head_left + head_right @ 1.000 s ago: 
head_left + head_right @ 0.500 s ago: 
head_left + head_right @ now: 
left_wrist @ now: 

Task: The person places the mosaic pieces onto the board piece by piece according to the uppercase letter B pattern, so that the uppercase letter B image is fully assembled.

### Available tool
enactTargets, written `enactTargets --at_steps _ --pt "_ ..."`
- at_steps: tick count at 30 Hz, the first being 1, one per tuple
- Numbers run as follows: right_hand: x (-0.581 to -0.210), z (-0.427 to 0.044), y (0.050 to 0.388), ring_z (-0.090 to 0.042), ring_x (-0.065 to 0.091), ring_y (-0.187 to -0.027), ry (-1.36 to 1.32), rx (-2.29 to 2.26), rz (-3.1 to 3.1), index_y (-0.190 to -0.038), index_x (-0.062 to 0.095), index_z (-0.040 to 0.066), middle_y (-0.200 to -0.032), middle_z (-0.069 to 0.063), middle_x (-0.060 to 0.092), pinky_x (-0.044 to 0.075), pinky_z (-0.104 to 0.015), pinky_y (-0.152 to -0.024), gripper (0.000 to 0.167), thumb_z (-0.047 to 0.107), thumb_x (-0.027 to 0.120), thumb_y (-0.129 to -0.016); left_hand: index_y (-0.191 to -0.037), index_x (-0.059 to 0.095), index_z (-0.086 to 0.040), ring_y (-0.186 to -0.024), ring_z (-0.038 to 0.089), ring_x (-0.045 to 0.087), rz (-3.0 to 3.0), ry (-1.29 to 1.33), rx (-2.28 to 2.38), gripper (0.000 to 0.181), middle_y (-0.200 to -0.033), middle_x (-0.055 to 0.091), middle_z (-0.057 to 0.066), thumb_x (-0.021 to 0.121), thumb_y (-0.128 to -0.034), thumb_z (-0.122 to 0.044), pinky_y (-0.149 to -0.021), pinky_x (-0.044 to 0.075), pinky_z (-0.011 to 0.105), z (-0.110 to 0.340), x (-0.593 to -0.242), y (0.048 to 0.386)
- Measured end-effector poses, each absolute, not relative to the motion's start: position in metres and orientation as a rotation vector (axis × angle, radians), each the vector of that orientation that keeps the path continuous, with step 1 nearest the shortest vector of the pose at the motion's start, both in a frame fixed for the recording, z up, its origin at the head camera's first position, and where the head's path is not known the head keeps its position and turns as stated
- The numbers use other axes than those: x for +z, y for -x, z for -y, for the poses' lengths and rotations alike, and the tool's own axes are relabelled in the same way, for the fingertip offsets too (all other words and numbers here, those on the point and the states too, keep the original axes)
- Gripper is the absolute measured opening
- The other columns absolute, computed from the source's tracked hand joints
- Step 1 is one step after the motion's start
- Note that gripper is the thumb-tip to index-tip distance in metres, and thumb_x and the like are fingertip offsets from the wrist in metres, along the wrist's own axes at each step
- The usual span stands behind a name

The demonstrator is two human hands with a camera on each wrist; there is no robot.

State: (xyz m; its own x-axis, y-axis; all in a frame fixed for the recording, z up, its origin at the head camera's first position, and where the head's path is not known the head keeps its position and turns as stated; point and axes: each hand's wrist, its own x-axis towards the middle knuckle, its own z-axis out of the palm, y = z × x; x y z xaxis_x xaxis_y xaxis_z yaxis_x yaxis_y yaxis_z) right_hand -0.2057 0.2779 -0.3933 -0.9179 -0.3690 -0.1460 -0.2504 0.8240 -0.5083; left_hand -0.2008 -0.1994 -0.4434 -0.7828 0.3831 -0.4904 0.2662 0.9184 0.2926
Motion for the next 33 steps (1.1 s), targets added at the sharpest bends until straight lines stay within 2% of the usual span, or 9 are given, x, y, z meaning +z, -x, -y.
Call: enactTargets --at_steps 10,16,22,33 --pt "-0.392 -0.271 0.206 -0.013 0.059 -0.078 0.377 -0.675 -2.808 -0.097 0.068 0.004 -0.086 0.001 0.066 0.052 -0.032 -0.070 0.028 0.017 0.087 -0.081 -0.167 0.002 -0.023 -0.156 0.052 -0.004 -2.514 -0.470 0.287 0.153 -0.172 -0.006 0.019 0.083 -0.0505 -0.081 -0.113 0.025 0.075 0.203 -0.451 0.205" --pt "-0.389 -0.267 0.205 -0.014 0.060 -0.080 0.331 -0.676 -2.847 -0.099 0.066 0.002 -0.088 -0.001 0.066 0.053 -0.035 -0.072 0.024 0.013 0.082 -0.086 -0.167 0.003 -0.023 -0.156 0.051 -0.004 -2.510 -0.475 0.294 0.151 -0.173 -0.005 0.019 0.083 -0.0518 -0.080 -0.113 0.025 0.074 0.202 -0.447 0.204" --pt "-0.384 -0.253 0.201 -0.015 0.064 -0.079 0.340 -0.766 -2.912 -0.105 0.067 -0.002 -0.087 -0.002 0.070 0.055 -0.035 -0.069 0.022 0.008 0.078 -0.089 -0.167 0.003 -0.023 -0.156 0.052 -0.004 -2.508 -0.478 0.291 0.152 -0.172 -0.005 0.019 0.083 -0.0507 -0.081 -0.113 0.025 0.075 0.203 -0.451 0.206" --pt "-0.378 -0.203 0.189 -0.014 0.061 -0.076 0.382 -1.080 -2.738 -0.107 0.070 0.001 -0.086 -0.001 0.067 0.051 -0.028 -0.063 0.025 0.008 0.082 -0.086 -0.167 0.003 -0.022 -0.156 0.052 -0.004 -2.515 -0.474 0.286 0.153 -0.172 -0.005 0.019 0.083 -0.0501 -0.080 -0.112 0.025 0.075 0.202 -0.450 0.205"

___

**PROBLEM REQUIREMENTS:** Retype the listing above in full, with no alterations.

**TASK OUTPUT:**
head_left + head_right @ 1.000 s ago: 
head_left + head_right @ 0.500 s ago: 
head_left + head_right @ now: 
left_wrist @ now: 

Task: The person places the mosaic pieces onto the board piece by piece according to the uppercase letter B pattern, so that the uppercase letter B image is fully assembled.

### Available tool
enactTargets, written `enactTargets --at_steps _ --pt "_ ..."`
- at_steps: tick count at 30 Hz, the first being 1, one per tuple
- Numbers run as follows: right_hand: x (-0.581 to -0.210), z (-0.427 to 0.044), y (0.050 to 0.388), ring_z (-0.090 to 0.042), ring_x (-0.065 to 0.091), ring_y (-0.187 to -0.027), ry (-1.36 to 1.32), rx (-2.29 to 2.26), rz (-3.1 to 3.1), index_y (-0.190 to -0.038), index_x (-0.062 to 0.095), index_z (-0.040 to 0.066), middle_y (-0.200 to -0.032), middle_z (-0.069 to 0.063), middle_x (-0.060 to 0.092), pinky_x (-0.044 to 0.075), pinky_z (-0.104 to 0.015), pinky_y (-0.152 to -0.024), gripper (0.000 to 0.167), thumb_z (-0.047 to 0.107), thumb_x (-0.027 to 0.120), thumb_y (-0.129 to -0.016); left_hand: index_y (-0.191 to -0.037), index_x (-0.059 to 0.095), index_z (-0.086 to 0.040), ring_y (-0.186 to -0.024), ring_z (-0.038 to 0.089), ring_x (-0.045 to 0.087), rz (-3.0 to 3.0), ry (-1.29 to 1.33), rx (-2.28 to 2.38), gripper (0.000 to 0.181), middle_y (-0.200 to -0.033), middle_x (-0.055 to 0.091), middle_z (-0.057 to 0.066), thumb_x (-0.021 to 0.121), thumb_y (-0.128 to -0.034), thumb_z (-0.122 to 0.044), pinky_y (-0.149 to -0.021), pinky_x (-0.044 to 0.075), pinky_z (-0.011 to 0.105), z (-0.110 to 0.340), x (-0.593 to -0.242), y (0.048 to 0.386)
- Measured end-effector poses, each absolute, not relative to the motion's start: position in metres and orientation as a rotation vector (axis × angle, radians), each the vector of that orientation that keeps the path continuous, with step 1 nearest the shortest vector of the pose at the motion's start, both in a frame fixed for the recording, z up, its origin at the head camera's first position, and where the head's path is not known the head keeps its position and turns as stated
- The numbers use other axes than those: x for +z, y for -x, z for -y, for the poses' lengths and rotations alike, and the tool's own axes are relabelled in the same way, for the fingertip offsets too (all other words and numbers here, those on the point and the states too, keep the original axes)
- Gripper is the absolute measured opening
- The other columns absolute, computed from the source's tracked hand joints
- Step 1 is one step after the motion's start
- Note that gripper is the thumb-tip to index-tip distance in metres, and thumb_x and the like are fingertip offsets from the wrist in metres, along the wrist's own axes at each step
- The usual span stands behind a name

The demonstrator is two human hands with a camera on each wrist; there is no robot.

State: (xyz m; its own x-axis, y-axis; all in a frame fixed for the recording, z up, its origin at the head camera's first position, and where the head's path is not known the head keeps its position and turns as stated; point and axes: each hand's wrist, its own x-axis towards the middle knuckle, its own z-axis out of the palm, y = z × x; x y z xaxis_x xaxis_y xaxis_z yaxis_x yaxis_y yaxis_z) right_hand -0.2057 0.2779 -0.3933 -0.9179 -0.3690 -0.1460 -0.2504 0.8240 -0.5083; left_hand -0.2008 -0.1994 -0.4434 -0.7828 0.3831 -0.4904 0.2662 0.9184 0.2926
Motion for the next 33 steps (1.1 s), targets added at the sharpest bends until straight lines stay within 2% of the usual span, or 9 are given, x, y, z meaning +z, -x, -y.
Call: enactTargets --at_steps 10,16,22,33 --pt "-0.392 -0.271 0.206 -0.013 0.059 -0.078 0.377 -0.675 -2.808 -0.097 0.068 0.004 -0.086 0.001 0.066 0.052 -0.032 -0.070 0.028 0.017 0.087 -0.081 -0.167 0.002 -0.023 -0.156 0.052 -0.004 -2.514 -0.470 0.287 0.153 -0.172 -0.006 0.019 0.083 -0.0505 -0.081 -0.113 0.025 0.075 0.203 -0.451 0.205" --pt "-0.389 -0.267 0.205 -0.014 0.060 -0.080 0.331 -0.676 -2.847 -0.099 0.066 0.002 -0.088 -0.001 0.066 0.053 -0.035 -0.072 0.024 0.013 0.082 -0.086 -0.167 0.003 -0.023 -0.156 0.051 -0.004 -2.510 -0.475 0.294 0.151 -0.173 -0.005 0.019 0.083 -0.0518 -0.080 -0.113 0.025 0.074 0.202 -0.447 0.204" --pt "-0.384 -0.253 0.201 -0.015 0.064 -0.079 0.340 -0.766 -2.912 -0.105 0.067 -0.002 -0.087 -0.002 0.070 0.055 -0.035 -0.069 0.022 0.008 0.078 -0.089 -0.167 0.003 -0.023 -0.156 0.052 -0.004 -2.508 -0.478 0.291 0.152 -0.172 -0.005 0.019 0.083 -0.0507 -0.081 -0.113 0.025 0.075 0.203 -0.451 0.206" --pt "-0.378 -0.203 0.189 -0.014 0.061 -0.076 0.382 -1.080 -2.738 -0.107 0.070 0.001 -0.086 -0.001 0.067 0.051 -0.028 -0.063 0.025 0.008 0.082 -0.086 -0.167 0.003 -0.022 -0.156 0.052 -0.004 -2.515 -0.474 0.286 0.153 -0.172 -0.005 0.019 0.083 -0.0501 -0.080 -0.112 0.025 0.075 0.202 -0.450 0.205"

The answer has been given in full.